■ **Aim of the task**
Look through the entries for the string "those" and copy every line where it shows up.

■ **Task input**
□ □ □
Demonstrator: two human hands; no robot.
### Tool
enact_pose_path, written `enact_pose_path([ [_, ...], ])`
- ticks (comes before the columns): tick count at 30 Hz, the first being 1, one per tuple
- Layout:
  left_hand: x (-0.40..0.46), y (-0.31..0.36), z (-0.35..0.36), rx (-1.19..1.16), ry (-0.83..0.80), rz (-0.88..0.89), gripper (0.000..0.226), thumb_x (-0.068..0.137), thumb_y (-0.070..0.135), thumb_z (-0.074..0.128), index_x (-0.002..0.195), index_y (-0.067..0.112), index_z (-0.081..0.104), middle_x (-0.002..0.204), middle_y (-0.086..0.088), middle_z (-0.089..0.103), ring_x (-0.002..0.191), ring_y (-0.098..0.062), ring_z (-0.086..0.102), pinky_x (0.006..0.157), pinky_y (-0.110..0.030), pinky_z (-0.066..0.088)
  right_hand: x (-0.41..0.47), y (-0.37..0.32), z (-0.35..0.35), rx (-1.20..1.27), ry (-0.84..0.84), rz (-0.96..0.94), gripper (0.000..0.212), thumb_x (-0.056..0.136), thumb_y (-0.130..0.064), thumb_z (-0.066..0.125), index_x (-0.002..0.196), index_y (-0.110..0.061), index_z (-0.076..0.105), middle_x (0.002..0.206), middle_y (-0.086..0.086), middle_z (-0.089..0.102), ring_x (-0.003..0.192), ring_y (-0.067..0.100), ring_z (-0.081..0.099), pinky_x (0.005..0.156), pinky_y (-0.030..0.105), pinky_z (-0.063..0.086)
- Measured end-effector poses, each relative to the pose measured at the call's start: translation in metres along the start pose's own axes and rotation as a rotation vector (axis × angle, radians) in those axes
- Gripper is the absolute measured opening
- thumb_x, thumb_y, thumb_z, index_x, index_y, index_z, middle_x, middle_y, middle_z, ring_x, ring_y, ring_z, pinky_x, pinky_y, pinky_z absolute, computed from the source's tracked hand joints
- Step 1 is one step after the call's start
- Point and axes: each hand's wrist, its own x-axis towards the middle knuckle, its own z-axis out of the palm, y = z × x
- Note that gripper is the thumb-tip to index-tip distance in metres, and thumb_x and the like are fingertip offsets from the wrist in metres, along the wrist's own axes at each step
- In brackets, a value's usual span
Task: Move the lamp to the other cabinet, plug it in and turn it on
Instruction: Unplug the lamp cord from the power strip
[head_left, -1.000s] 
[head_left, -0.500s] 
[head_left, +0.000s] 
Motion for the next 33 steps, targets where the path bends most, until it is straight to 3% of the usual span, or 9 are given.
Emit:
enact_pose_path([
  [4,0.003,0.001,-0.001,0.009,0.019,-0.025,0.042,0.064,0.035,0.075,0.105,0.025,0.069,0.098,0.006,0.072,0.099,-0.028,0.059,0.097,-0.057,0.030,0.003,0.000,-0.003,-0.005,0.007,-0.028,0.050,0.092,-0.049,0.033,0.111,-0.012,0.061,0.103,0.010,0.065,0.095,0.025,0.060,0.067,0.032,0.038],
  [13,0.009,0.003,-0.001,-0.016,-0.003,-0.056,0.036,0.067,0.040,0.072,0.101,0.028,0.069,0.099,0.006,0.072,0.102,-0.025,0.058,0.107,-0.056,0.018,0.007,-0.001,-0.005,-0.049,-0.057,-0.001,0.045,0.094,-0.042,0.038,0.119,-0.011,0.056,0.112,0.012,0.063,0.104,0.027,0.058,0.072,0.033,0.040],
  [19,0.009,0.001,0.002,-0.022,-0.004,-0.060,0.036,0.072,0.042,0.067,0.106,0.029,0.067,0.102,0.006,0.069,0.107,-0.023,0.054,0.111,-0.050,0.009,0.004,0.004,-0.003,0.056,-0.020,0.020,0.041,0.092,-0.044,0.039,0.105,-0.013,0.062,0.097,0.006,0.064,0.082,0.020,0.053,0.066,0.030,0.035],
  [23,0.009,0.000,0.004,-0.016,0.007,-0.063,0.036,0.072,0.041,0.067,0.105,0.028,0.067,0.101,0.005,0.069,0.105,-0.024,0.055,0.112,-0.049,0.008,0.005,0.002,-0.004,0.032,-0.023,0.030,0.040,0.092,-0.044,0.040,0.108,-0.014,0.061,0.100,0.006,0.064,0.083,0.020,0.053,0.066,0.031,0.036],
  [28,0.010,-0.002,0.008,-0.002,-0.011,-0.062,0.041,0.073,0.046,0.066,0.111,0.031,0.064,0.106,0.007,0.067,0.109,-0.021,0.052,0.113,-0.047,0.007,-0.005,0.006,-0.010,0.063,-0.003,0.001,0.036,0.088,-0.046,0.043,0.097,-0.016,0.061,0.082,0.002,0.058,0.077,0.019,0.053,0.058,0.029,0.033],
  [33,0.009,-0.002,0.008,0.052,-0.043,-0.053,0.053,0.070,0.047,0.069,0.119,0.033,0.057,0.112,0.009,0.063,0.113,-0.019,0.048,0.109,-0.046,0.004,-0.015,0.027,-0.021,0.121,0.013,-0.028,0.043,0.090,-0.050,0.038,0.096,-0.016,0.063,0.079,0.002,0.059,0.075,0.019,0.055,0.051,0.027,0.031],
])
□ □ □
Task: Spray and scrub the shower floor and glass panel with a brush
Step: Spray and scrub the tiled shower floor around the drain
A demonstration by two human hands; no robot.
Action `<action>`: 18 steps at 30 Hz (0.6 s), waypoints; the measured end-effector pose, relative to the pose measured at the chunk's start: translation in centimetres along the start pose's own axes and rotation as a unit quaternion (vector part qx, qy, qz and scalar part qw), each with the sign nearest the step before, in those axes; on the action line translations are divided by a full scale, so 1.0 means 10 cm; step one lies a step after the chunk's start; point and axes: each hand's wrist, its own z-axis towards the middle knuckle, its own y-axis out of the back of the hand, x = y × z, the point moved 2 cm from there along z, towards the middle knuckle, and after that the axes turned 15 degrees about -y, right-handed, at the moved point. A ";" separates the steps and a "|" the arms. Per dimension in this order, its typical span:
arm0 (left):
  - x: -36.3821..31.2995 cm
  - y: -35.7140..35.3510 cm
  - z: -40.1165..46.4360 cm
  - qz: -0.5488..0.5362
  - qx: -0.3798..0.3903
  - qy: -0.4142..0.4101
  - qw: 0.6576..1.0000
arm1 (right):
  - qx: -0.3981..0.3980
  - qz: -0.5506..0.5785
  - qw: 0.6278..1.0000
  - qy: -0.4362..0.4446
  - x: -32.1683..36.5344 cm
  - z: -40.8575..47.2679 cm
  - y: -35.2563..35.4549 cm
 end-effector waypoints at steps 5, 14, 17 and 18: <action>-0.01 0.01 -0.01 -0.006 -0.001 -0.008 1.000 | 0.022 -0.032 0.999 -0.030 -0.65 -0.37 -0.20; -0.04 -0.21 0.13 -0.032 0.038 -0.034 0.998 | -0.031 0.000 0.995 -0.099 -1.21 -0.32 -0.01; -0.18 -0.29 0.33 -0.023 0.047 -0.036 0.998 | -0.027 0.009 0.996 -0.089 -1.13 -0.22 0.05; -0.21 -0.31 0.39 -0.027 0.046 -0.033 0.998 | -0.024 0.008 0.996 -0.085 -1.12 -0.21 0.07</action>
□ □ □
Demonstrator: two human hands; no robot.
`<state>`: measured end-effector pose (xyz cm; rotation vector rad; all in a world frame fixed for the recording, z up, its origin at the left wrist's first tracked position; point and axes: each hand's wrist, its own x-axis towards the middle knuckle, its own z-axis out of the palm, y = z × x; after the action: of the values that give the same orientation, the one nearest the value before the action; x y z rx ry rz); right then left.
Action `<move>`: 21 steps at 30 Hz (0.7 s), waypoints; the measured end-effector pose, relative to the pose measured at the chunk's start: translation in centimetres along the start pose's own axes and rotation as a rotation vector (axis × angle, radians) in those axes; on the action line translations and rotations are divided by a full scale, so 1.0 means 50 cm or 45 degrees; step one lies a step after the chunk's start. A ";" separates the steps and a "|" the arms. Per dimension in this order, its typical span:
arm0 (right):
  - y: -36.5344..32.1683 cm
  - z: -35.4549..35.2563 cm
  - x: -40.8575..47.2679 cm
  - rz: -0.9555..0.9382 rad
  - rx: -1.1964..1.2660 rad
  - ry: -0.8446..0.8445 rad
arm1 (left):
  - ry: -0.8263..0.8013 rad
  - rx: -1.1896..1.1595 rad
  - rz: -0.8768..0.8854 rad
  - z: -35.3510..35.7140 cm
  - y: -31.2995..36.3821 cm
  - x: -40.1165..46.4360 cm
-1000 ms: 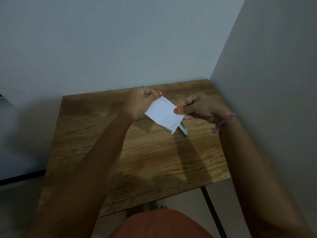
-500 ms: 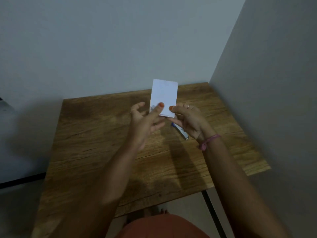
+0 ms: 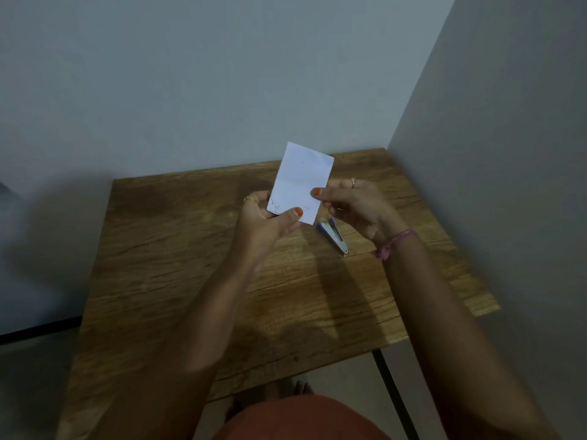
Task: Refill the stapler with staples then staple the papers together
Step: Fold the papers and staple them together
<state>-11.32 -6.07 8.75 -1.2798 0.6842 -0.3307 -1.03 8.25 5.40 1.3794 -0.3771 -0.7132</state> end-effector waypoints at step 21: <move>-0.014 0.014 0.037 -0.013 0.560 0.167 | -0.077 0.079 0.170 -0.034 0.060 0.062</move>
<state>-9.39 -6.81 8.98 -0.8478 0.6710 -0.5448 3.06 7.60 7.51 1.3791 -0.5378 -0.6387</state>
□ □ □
■ **Output for this task**
- Measured end-effector poses, each relative to the pose measured at the call's start: translation in metres along the start pose's own axes and rotation as a rotation vector (axis × angle, radians) in those axes
Action `<action>`: 18 steps at 30 Hz (0.6 s), waypoints; the measured end-effector pose, relative to the pose measured at the chunk's start: translation in centimetres along the start pose's own axes and rotation as a unit quaternion (vector part qx, qy, qz and scalar part qw), each with the sign nearest the step before, in those axes; on the action line translations are divided by a full scale, so 1.0 means 10 cm; step one lies a step after the chunk's start; point and axes: each hand's wrist, its own z-axis towards the middle knuckle, its own y-axis out of the back of the hand, x = y × z, the point moved 2 cm from there along z, towards the middle knuckle, and after that the axes turned 15 degrees about -y, right-handed, at the moved point. A ";" separates the steps and a "|" the arms. Per dimension in this order, its typical span:
Action `<move>`: 21 steps at 30 Hz (0.7 s), waypoints; the measured end-effector pose, relative to the pose measured at the chunk's start: translation in centimetres along the start pose's own axes and rotation as a rotation vector (axis × angle, radians) in those axes; on the action line translations and rotations are divided by a full scale, so 1.0 means 50 cm or 45 degrees; step one lies a step after the chunk's start. A ";" separates the steps and a "|" the arms. Per dimension in this order, its typical span:

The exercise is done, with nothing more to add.